ErotiKreativ hatte das Ziel, eine emanzipierte, selbstbewusste Erotikkultur zu stärken. Das emanzipierte Selbstbewusstsein implizierte die Behauptung einer gewissen Authentizität und damit die Infragestellung und Abkehr von vorgeschriebenen Verhaltensmustern und einer marktkonformen Ästhetik. Besonders die ungeschönte künstlerische Transformation eigener sexueller Lebenswelten entwickelte bei ErotiKreativ einen intensiven Sog und führte zu einem vehementen Diskurs.

Anfang der 90er-Jahre waren die Hindernisse für eine Auseinandersetzung mit der eigenen Sexualität sowie für deren Entwicklung größer als heute, und fernab der Stadt waren die Möglichkeiten zur Überwindung sehr eingeschränkt. Auch wenn die Bewältigung dieser Hindernisse ein gewisses Abenteuerpotenzial und Elemente der Katharsis in sich trug, war sie vor allem mit Aufwand verbunden, was einen schnellen Konsum fast unmöglich machte. Die Befriedigung per Mausklick war noch nicht geboren, kreative eigene Produktion damit oft unerlässlich und ein hohes Gut.

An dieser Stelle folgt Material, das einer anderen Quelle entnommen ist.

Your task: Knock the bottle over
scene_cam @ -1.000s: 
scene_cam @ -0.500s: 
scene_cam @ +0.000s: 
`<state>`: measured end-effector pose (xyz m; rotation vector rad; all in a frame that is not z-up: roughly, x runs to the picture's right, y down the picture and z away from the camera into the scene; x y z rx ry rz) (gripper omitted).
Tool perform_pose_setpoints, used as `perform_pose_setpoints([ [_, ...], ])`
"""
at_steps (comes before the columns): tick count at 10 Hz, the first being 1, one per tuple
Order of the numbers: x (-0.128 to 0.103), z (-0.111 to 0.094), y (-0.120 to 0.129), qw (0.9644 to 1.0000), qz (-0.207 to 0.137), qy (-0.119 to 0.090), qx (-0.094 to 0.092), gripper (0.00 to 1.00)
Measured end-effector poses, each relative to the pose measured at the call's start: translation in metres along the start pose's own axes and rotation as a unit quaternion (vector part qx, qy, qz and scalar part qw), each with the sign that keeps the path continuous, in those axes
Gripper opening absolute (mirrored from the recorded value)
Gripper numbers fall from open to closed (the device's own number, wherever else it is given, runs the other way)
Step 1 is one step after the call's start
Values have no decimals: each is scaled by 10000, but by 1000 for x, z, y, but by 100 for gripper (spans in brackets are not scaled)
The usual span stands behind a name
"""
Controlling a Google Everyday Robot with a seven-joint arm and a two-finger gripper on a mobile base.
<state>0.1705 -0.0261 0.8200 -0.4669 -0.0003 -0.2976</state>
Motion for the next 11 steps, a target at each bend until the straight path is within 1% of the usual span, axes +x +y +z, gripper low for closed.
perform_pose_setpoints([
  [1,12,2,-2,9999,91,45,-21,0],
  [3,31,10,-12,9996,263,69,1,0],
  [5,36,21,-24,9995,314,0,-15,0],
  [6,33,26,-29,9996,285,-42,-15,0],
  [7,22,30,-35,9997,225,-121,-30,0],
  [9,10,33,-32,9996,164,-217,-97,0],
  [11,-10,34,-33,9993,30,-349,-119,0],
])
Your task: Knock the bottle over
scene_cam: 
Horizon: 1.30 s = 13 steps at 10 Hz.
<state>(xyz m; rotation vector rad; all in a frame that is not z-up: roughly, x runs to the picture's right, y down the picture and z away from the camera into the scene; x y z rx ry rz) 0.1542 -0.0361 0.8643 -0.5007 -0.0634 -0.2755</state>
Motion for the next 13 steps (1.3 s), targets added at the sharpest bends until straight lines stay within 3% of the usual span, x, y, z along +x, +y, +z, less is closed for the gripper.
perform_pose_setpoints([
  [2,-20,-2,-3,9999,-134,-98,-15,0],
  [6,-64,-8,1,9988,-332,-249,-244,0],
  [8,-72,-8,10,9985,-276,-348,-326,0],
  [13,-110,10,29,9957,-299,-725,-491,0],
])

Dieses damalige Spannungsfeld kann exemplarisch an Werken der Ausstellungen 1990/1992 sowie an Pressemeldungen, Anzeigen, Förderanträgen und Förderabsagen, an Briefverkehr und heutigen Stellungnahmen von damals Beteiligten ab 28. Oktober 2017 in der Eremitage am Kamp nachvollzogen werden.

ErotiKreativ heute – 25 Jahre später“ nimmt den Kampf für eine emanzipierte Erotikkultur wieder auf. Schon die einfache Forderung, so Clemens Feigel, Leiter der Eremitage am Kamp, dass in jedem Gewässer nackt, in Badekostüm und in Totalverschleierung in Respekt nebeneinander gebadet werden kann, führt zu Irritation und macht den Rückschritt unserer Gesellschaft bewusst, in der der Aufwand für Überwachung und Verbote zunimmt und jener für Bildung zu Freiheit und Toleranz abnimmt.

Neben dem intellektuellen Diskurs soll der proklamierte künstlerische Themenschwerpunkt „Intimität“ als Herausforderung verstanden werden. Sensibilität und Verletzlichkeit sind in einer auf Effektivität getrimmten Konsumwelt Störelemente, die es zu hegen und pflegen gilt!